Pakistani authorities are locked in a tight race against time to rescue at least 1.6 million people at risk of massive flooding, as swollen rivers continue to overflow into villages, officials and the UN said on Wednesday.
The swollen rivers, flash floods, urban inundation and landslides triggered by heavy monsoon rains, cloudbursts and glacial lake outbursts have killed 928 people since late June, the disaster agency said.
Nearly 6 million people have been affected by the floods in the northern Himalayan region, north-western mountainous terrain and the central plains so far, the UN disaster agency said.
Another 1.6 million people were at risk of massive flooding and might need relocation or rescue, the UN's Office for the Coordination of Humanitarian Affairs (OCHA) said, as the swollen rivers entered the southern province of Sindh.
"We have already evacuated around 200,000 people from the riverbeds and ready to rescue more," Sindh's Chief Minister Murad Shah said.
Rescue workers and soldiers backed by boats and helicopters have already evacuated more than 2 million people in the central province of Punjab, nearly 300,000 in the past two days, the regional disaster agency said.

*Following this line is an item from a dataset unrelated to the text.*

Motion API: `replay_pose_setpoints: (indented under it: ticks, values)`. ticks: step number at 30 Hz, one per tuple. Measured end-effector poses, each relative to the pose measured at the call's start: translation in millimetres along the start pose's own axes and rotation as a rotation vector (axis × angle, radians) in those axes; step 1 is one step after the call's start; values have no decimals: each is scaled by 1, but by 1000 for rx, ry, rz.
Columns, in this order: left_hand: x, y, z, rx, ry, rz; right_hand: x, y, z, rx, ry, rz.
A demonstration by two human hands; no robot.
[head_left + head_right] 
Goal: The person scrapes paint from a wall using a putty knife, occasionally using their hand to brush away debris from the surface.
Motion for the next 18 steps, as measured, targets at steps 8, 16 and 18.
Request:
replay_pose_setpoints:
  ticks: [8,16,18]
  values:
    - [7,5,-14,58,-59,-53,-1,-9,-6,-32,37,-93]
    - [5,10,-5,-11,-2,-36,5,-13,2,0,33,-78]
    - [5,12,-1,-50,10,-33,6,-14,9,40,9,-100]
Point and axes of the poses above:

Schools were closed and streets were deserted in the port city of Karachi on Wednesday after heavy rains overnight that flooded almost the entire metropolis.
The monsoon, a season of heavy rains in South Asian regions that runs from July to September, has been unpredictable and harsher in recent years under the impact of climate change, killing thousands every year and affecting millions.
More than 2,000 people were killed in super floods that hit Pakistan in 2022 and subsequent diseases.